Please retype exactly, and with nothing added, the lines of the material from the one with "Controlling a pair" through the final one.

◆ PROVIDED DATA ◆

++++++++++++++++++++

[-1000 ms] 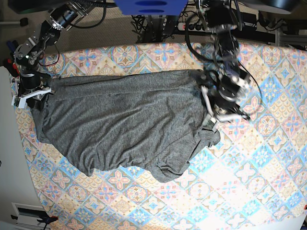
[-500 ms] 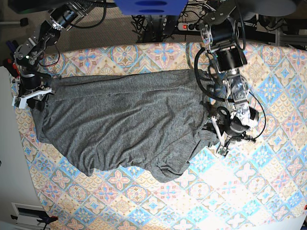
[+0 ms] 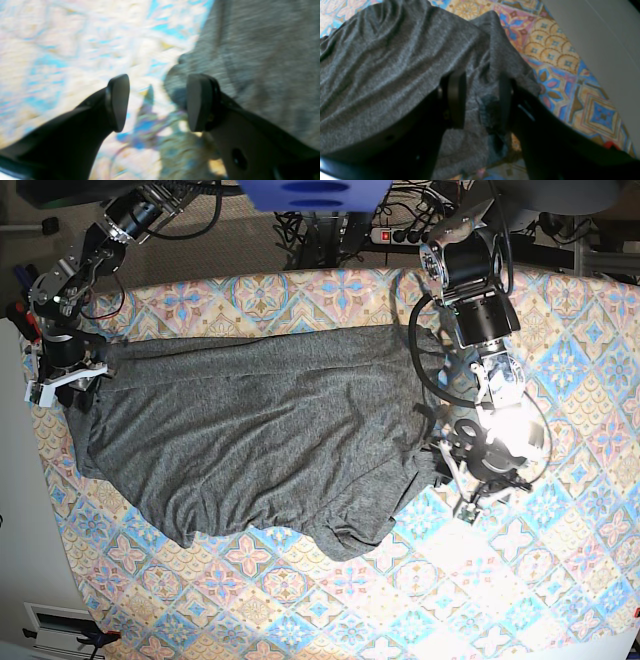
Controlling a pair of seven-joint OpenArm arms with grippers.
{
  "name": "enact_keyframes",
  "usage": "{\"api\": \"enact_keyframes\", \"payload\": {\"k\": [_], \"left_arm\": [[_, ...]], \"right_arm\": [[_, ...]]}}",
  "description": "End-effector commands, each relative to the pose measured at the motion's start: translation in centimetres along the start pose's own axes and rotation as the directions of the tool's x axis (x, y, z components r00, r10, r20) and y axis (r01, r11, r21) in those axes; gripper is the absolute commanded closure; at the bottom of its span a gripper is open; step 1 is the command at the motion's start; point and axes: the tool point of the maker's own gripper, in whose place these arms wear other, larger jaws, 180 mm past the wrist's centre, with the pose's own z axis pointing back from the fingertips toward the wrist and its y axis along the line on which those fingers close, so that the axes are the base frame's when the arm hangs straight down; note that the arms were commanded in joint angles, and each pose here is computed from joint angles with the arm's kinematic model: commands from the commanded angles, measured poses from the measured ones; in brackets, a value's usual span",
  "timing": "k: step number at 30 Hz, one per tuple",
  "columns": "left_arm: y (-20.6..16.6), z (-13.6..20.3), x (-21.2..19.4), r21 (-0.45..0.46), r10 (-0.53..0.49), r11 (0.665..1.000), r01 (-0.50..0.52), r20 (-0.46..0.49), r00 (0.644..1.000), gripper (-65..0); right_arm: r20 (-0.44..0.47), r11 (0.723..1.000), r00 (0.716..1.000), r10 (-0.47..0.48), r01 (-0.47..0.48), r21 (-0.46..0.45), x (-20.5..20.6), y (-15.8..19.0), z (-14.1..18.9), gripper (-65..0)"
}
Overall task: Layout the t-shirt on the table in an organized manner, then fold the t-shirt properly
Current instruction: 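Release the shirt with the left gripper and regrasp the shirt corner nearby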
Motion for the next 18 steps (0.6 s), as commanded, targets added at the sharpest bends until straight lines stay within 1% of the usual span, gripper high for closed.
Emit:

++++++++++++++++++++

◆ SOLUTION FOR THIS EXERCISE ◆
Controlling a pair of seven-joint OpenArm arms with grippers.
{
  "name": "enact_keyframes",
  "usage": "{\"api\": \"enact_keyframes\", \"payload\": {\"k\": [_], \"left_arm\": [[_, ...]], \"right_arm\": [[_, ...]]}}",
  "description": "End-effector commands, each relative to the pose measured at the motion's start: translation in centimetres along the start pose's own axes and rotation as the directions of the tool's x axis (x, y, z components r00, r10, r20) and y axis (r01, r11, r21) in those axes; gripper is the absolute commanded closure; at the bottom of its span a gripper is open; step 1 is the command at the motion's start; point and axes: the tool point of the maker's own gripper, in whose place these arms wear other, larger jaws, 180 mm past the wrist's centre, with the pose's own z axis pointing back from the fingertips toward the wrist and its y axis along the line on which those fingers close, so that the axes are the base frame's when the arm hangs straight down; note that the arms were commanded in joint angles, and each pose here is computed from joint angles with the arm's kinematic model: commands from the commanded angles, measured poses from the measured ones; in brackets, a value's usual span",
  "timing": "k: step number at 30 Hz, one per tuple",
  "columns": "left_arm: y (-20.6..16.6), z (-13.6..20.3), x (-21.2..19.4), r21 (-0.45..0.46), r10 (-0.53..0.49), r11 (0.665..1.000), r01 (-0.50..0.52), r20 (-0.46..0.49), r00 (0.644..1.000), gripper (-65..0); right_arm: r20 (-0.44..0.47), r11 (0.723..1.000), r00 (0.716..1.000), r10 (-0.47..0.48), r01 (-0.47..0.48), r21 (-0.46..0.45), x (-20.5..20.6), y (-15.8..19.0), z (-14.1..18.9), gripper (-65..0)"
}
Overall task: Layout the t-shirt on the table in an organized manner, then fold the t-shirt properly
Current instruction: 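Release the shirt with the left gripper and regrasp the shirt corner nearby
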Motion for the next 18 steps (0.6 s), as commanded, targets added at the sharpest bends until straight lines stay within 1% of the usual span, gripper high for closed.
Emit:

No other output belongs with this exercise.